GAHCHO KUÉ, N.W.T. — Seen from inside an approaching aircraft, the Gahcho Kué diamond mine seems to materialize out of nowhere, a speck of industrial development amid an endless stretch of low vegetation and tiny lakes imprinted on the northern Canadian rock face. Here, there are no natural points of reference. The view looking out from one side of the mine is nearly indistinguishable from any other.

But beneath the surface, the location is distinct from its surroundings. Under the cap rock at Gahcho Kué are three vertical tubes of mineral — known in the industry as pipes — rich with diamonds. The mine is expected to produce 54 million carats of diamonds during its 12-year lifespan, making it the world’s largest new diamond mine to be constructed in 13 years.

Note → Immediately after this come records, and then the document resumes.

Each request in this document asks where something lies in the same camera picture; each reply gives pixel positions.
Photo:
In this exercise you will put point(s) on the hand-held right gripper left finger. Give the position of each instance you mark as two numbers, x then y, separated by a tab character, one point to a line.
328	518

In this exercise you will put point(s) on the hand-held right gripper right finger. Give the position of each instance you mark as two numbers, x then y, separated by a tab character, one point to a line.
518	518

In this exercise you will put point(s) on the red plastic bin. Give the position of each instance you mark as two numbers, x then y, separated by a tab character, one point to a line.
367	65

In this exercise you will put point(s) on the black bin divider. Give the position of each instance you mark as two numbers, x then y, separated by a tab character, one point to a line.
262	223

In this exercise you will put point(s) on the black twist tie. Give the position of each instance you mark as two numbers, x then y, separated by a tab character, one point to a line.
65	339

The joint-venture operation, located about 280 kilometres northeast of Yellowknife, is 51-per-cent owned by De Beers Group of Companies, a privately owned diamond mining and retail company, and its massive London-based parent, Anglo American PLC. Toronto-based Mountain Province Diamonds Inc. owns the other 49-per-cent stake.

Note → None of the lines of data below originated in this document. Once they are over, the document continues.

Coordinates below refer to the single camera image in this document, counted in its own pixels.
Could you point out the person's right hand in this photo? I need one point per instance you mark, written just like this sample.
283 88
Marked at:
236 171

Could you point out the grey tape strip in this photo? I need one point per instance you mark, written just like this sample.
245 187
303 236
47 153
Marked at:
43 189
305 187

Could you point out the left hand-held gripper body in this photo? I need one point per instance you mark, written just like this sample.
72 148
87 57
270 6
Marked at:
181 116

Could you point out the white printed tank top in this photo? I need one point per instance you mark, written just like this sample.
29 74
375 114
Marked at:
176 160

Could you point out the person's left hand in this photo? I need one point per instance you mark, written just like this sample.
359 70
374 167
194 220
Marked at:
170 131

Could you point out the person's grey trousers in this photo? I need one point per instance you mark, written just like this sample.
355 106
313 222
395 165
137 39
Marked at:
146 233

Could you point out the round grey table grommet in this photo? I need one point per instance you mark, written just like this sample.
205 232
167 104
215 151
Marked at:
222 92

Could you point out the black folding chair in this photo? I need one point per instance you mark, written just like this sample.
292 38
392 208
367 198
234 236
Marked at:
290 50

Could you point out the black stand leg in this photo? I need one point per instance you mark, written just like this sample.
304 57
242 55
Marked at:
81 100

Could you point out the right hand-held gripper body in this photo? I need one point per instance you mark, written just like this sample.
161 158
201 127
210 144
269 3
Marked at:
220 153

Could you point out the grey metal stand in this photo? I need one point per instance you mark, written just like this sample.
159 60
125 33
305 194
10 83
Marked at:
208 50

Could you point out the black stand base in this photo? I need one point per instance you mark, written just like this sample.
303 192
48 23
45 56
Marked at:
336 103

But the new mine is more than just a rare development in the diamond industry. De Beers touts Gahcho Kué as a much-needed economic boost for the Northwest Territories, saying it will add $5.7 billion to the local economy during its lifespan. It also represents new hope for the company’s Canadian operations, a stable new supply that comes at a time of heightened uncertainty in the diamond industry.

Gahcho Kué will offset declining production at the company’s other two Canadian diamond operations, which have met setbacks amid falling diamond prices and local opposition.

In December 2015, De Beers began shuttering operations at its Snap Lake mine in the Northwest Territories, and put the project up for sale this summer after the mine’s economics became unfeasible. A planned expansion at its Victor mine, located in northern Ontario, has been delayed because of resistance from the local Attawapiskat First Nation.